- AIM OF THE EXERCISE
Copy out all of the material. Every line must match the original.

- INFORMATION SUPPLIED
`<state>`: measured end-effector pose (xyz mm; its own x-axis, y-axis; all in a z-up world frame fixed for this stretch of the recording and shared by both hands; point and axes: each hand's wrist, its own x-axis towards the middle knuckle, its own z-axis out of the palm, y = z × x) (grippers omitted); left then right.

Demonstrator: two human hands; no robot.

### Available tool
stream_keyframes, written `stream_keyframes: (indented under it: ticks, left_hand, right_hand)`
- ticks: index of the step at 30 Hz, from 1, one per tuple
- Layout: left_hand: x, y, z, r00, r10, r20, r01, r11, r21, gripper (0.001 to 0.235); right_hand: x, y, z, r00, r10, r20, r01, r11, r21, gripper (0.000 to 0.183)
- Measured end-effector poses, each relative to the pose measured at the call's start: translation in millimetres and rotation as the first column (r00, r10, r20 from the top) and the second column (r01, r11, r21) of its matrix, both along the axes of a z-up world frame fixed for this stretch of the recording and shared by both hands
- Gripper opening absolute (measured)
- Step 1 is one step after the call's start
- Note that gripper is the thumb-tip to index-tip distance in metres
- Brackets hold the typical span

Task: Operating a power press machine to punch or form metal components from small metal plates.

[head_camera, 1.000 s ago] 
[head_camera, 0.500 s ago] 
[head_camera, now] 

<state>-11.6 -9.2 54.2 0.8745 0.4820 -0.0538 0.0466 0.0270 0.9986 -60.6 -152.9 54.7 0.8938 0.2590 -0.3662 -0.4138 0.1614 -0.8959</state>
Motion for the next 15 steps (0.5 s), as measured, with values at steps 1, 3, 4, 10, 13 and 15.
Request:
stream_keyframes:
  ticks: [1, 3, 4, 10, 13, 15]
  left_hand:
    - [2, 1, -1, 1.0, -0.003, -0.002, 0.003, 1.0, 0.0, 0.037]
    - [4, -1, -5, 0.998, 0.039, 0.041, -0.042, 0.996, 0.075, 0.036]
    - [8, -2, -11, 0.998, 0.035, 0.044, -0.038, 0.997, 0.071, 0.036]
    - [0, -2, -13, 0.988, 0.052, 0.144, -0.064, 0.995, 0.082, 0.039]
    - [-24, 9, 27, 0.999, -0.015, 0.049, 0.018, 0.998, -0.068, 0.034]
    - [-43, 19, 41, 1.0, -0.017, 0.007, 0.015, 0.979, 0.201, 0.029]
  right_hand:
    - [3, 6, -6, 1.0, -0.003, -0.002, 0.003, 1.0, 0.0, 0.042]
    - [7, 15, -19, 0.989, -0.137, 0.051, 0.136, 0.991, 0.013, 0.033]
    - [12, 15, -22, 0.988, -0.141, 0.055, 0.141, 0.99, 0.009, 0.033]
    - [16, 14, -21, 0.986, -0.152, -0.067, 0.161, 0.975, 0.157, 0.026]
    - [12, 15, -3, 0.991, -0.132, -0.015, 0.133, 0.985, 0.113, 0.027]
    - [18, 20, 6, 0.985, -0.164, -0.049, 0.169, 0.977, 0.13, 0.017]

- EXERCISE SOLUTION
`<state>`: measured end-effector pose (xyz mm; its own x-axis, y-axis; all in a z-up world frame fixed for this stretch of the recording and shared by both hands; point and axes: each hand's wrist, its own x-axis towards the middle knuckle, its own z-axis out of the palm, y = z × x) (grippers omitted); left then right.

Demonstrator: two human hands; no robot.

### Available tool
stream_keyframes, written `stream_keyframes: (indented under it: ticks, left_hand, right_hand)`
- ticks: index of the step at 30 Hz, from 1, one per tuple
- Layout: left_hand: x, y, z, r00, r10, r20, r01, r11, r21, gripper (0.001 to 0.235); right_hand: x, y, z, r00, r10, r20, r01, r11, r21, gripper (0.000 to 0.183)
- Measured end-effector poses, each relative to the pose measured at the call's start: translation in millimetres and rotation as the first column (r00, r10, r20 from the top) and the second column (r01, r11, r21) of its matrix, both along the axes of a z-up world frame fixed for this stretch of the recording and shared by both hands
- Gripper opening absolute (measured)
- Step 1 is one step after the call's start
- Note that gripper is the thumb-tip to index-tip distance in metres
- Brackets hold the typical span

Task: Operating a power press machine to punch or form metal components from small metal plates.

[head_camera, 1.000 s ago] 
[head_camera, 0.500 s ago] 
[head_camera, now] 

<state>-11.6 -9.2 54.2 0.8745 0.4820 -0.0538 0.0466 0.0270 0.9986 -60.6 -152.9 54.7 0.8938 0.2590 -0.3662 -0.4138 0.1614 -0.8959</state>
Motion for the next 15 steps (0.5 s), as measured, with values at steps 1, 3, 4, 10, 13 and 15.
Request:
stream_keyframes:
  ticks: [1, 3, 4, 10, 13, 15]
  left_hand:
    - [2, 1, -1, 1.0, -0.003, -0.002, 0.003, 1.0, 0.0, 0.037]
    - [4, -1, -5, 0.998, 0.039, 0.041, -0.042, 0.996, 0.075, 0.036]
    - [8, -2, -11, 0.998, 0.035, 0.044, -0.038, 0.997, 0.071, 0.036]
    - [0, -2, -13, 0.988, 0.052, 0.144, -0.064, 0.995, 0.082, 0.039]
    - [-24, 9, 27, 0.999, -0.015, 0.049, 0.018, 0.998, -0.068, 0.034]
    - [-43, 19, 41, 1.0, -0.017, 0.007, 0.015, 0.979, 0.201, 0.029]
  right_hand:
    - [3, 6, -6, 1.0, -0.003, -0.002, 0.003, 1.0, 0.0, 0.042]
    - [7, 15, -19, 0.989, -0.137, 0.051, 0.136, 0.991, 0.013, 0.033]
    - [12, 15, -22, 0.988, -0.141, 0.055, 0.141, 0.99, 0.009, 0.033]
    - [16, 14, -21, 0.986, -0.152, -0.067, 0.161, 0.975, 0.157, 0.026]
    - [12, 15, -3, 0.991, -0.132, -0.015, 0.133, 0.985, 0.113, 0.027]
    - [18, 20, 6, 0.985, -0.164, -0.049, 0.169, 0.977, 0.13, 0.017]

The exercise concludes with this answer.